### What needs to be done
Retype the opening lines of the listing below, ending with the line that contains "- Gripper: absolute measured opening", and leave out any pictures.

### Material shown
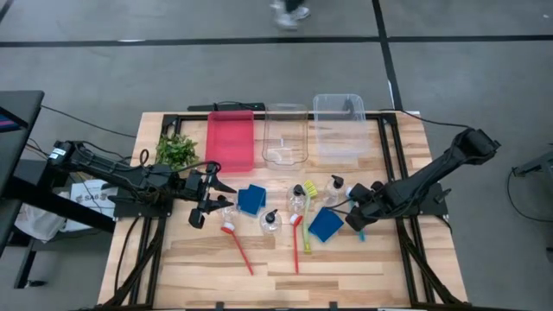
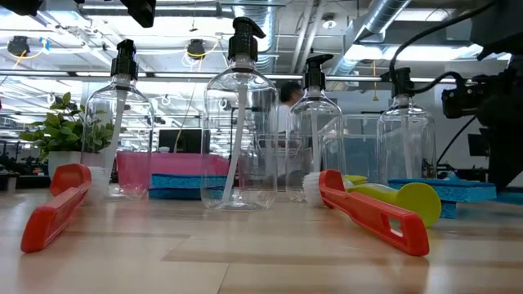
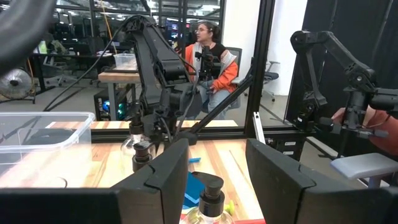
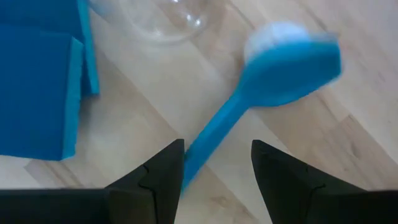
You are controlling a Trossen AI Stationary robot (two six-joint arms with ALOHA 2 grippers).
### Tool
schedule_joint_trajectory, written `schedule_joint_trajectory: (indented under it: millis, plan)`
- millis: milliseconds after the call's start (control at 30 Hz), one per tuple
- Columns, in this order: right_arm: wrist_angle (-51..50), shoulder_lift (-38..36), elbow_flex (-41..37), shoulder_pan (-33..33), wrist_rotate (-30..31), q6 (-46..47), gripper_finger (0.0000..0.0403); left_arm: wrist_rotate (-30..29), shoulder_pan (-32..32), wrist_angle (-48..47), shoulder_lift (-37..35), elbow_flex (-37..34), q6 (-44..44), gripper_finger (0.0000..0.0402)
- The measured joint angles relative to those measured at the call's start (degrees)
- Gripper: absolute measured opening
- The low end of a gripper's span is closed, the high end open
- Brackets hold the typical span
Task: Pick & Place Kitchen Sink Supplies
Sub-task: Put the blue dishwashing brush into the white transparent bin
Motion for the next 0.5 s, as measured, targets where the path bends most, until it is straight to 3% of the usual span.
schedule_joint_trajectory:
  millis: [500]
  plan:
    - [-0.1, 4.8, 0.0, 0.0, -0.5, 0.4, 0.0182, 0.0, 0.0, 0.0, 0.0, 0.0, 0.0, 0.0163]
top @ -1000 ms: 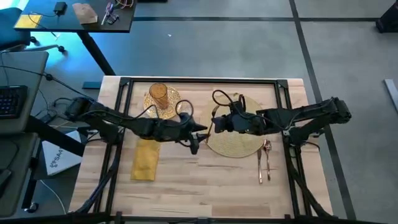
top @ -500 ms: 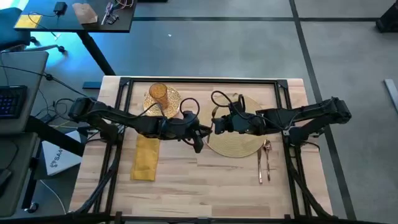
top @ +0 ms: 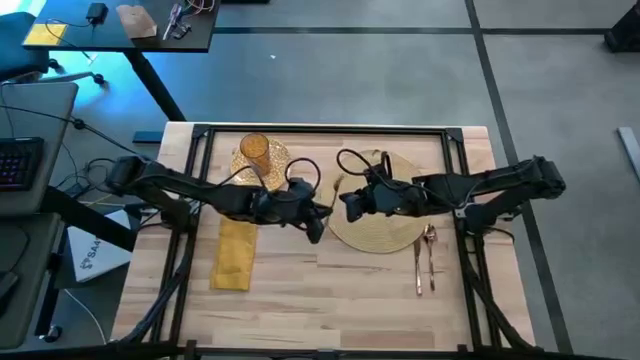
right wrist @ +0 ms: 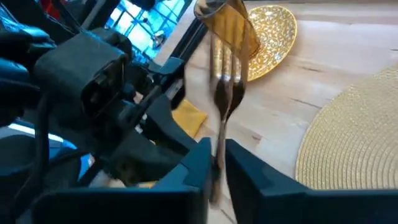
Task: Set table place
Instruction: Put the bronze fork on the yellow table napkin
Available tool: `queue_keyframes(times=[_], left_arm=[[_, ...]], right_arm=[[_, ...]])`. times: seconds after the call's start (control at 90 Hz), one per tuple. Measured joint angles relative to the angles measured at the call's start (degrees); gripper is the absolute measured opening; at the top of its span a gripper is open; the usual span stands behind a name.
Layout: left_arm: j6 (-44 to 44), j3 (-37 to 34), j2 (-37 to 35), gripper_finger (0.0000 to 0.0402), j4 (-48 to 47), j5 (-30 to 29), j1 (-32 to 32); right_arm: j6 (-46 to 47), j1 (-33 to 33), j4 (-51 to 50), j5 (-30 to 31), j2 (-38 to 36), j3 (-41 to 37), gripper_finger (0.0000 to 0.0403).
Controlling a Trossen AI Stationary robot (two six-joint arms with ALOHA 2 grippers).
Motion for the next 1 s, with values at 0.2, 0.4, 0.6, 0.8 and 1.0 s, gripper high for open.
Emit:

### Result for this task
You are controlling a Trossen AI Stationary robot (two six-joint arms with ALOHA 2 grippers).
### Tool
schedule_joint_trajectory, written `schedule_joint_trajectory: (indented under it: millis, plan)`
- millis: milliseconds after the call's start (control at 30 Hz), one per tuple
- Columns, in this order: right_arm: wrist_angle (-51..50), shoulder_lift (-38..36), elbow_flex (-41..37), shoulder_pan (-33..33), wrist_rotate (-30..31), q6 (-46..47), gripper_finger (0.0000..0.0403); left_arm: wrist_rotate (-30..29), shoulder_pan (-32..32), wrist_angle (-48..47), shoulder_lift (-37..35), elbow_flex (-37..34), q6 (-44..44), gripper_finger (0.0000..0.0402)
- The measured joint angles relative to those measured at the call's start (degrees)
- Gripper: absolute measured opening

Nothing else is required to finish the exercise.